We duly went along, only to be told that this particular check-up was discontinued about two years ago on the basis that most children of that age are at pre-school and therefore if there are any problems, the school staff will refer youngsters for an examination.

Now, excuse me, but after the harrowing Victoria Climbie case seven years ago, weren't we led to believe that the Government had put in place a more effective child protection system to prevent such a tragedy happening again?

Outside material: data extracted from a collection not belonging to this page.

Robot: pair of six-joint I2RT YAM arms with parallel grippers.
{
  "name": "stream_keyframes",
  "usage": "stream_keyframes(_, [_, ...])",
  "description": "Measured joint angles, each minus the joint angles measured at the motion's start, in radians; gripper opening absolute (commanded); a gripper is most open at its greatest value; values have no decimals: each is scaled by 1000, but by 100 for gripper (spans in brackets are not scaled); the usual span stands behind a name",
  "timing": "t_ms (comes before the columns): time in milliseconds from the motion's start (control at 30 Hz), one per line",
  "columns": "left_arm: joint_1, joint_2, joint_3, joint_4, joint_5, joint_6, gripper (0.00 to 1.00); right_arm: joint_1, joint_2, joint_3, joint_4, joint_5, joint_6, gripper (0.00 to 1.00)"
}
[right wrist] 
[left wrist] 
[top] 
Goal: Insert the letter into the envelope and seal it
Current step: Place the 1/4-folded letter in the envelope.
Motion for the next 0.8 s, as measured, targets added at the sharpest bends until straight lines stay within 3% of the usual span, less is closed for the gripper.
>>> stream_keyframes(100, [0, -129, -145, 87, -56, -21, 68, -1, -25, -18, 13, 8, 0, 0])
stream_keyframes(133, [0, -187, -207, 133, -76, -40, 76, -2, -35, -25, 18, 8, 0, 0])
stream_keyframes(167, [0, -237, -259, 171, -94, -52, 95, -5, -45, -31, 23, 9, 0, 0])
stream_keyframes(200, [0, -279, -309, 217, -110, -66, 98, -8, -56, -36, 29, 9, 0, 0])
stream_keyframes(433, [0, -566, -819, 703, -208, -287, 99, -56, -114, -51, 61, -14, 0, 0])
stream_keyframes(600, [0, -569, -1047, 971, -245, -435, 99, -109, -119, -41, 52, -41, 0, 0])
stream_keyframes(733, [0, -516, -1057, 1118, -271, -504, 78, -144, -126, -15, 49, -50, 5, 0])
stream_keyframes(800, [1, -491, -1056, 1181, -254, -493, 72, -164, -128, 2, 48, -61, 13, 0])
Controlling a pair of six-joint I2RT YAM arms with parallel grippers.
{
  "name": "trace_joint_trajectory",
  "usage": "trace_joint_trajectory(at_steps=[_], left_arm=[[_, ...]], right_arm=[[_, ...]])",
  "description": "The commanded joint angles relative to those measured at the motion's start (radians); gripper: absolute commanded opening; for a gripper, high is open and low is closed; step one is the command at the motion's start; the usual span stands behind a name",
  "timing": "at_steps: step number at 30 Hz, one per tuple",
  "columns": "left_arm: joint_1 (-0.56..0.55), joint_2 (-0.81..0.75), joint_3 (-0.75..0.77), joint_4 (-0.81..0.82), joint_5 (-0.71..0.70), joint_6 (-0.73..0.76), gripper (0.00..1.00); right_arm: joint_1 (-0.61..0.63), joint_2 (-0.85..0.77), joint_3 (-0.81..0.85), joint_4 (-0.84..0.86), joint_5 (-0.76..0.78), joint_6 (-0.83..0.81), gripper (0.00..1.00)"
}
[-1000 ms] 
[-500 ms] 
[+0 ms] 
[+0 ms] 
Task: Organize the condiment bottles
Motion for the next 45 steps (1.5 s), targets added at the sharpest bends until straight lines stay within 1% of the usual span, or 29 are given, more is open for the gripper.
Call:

If so, I wonder what it might be and how it works when it appears that the opposite is true. April hasn't been seen by a doctor, nurse or health visitor since the designated 18-24 month check-up (even then we weren't contacted; I had to ring the surgery to remind them the appointment was due).

Since then - nearly 18 months ago - my husband and I could have been abusing or neglecting April without anyone having the faintest idea of what was happening. April does indeed go to pre-school, but she goes only because we choose to send her. If we were subjecting her to ill treatment, the likelihood is that we wouldn't let her go (if only to disguise the evidence of our maltreatment.)

It strikes me that whatever system is in place, it is one that serves only those parents who are caring properly for their children and, by default, puts vulnerable youngsters at even greater risk.

My daughter is well and happy, but if she wasn't, how would the local authority find out? My hunch is that any new policies introduced as a result of the Victoria Climbie case are simply another example of government spin and don't, in practice, do anything more to protect the welfare of children.

Isn't it time the Government put its money where its mouth is and put in place a system of regular unannounced visits to the homes where young children are known to be living? Or is that a bit too much like simple common sense?